How a Yelp Review Led to a $10K HIPAA Fine & How You Can Avoid A Similar Fate
Another HIPAA enforcement fine for 2019, another reality that the focus, investigations, and settlements of the Department of Health and Human Services’ Office for Civil Rights (OCR) attention is on protecting patient’s rights given under HIPAA.
This time, a dental office in Texas was assessed a $10,000 HIPAA fine as information was improperly disclosed in response to a Yelp review. I know it can be frustrating to have negative online reviews and you want to respond and support/protect your clinic – but unfortunately, there are items you cannot say, especially in the online world! Like it or not – it is the REALITY! Read more about responding to Yelp reviews in my Article “An Expert’s Guide to Patient Privacy and Online Reviews.”
“It’ll Never Happen to my Organization”
In my many years of consulting in the healthcare privacy and security space, I hear it all the time:
- “The OCR doesn’t focus on my type of organization”
- “HIPAA Fines are only assessed to large organizations with large data breaches”
- “I’m a small-town dentist, my practice isn’t at risk for a HIPAA investigation”
The reality is if you are a HIPAA covered entity, you must comply with the HIPAA regulations. The last 2 HIPAA enforcement fines have taught us that you MUST get your HIPAA Compliance Program in order. Both of these latest fines have shown that small data breaches (less than 10 individuals impacted) have the potential to get a HIPAA fine assessed. There are no more excuses, no more “I didn’t know,” no more “it won’t happen to my organization.”
It is important to remember that HIPAA compliance is more than providing an annual staff training or creating and posting a Notice of Privacy Practices. It is about developing a HIPAA program that is supported by policies, procedures, and practices to show you are serious about protecting the information that your patients provide to you.
Are you unsure of the current state of your organization’s HIPAA Compliance? Take Planet HIPAA’s FREE 11 question HIPAA Checkup below!
Dental Office Pays $10,000 for HIPAA Violation
In the most recent HIPAA enforcement fine, the dental office was investigated because a patient complained (they have that right under HIPAA), that their protected health information was improperly disclosed in response to a Yelp review response. The dental practice in this example isn’t a large organization, it is actually a one provider dental office located in Dallas, Texas.
Besides the HIPAA Fine, the Dental Practice has to take some drastic steps to get their HIPAA Compliance up to date AND get it approved by the federal government:
- Develop and update HIPAA policies and procedures to comply with the entire HIPAA privacy and security requirements
- Provide those policies and procedures to the OCR for approval within 30 days of the corrective action plan
- Train workforce and distribute policies and procedures within 30 days of the approval of the policies from the OCR
- Established a training program and provide workforce training at a minimum annually
- Have the workforce member certify in writing that they acknowledge and understand the privacy requirements provided in training (if they don’t provide in writing – they don’t get access to PHI)

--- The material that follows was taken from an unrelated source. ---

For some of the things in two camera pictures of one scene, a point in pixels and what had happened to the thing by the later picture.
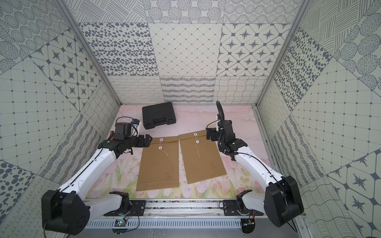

- Notify HHS in writing within 30 days after any workforce member fails to comply with the organization’s HIPAA privacy, security, and breach notification policies and procedures.
Wow, that is a lot of important steps to take that are timely and cost prohibitive to the practice BESIDES the $10,000 fine.
We have created a FREE HIPAA Training Acknowledgement Form for you workforce after HIPAA training has been completed. All workforce members should complete this once they have finished HIPAA training. Click the button below now to download your Free copy!
If you have questions about HIPAA training, please feel free to contact us at [email protected]
What we have learned from the last 2 OCR HIPAA Enforcement penalties: Patients have a right to have their information protected by your organization. In the event that a patient feels that the information provided was not properly protected, they have a right to complain to the OCR. The OCR may open an investigation, which can result in a corrective action plan or a fine with a corrective action plan. Don’t let this happen to your organization, focus your organization on getting into HIPAA Compliance now!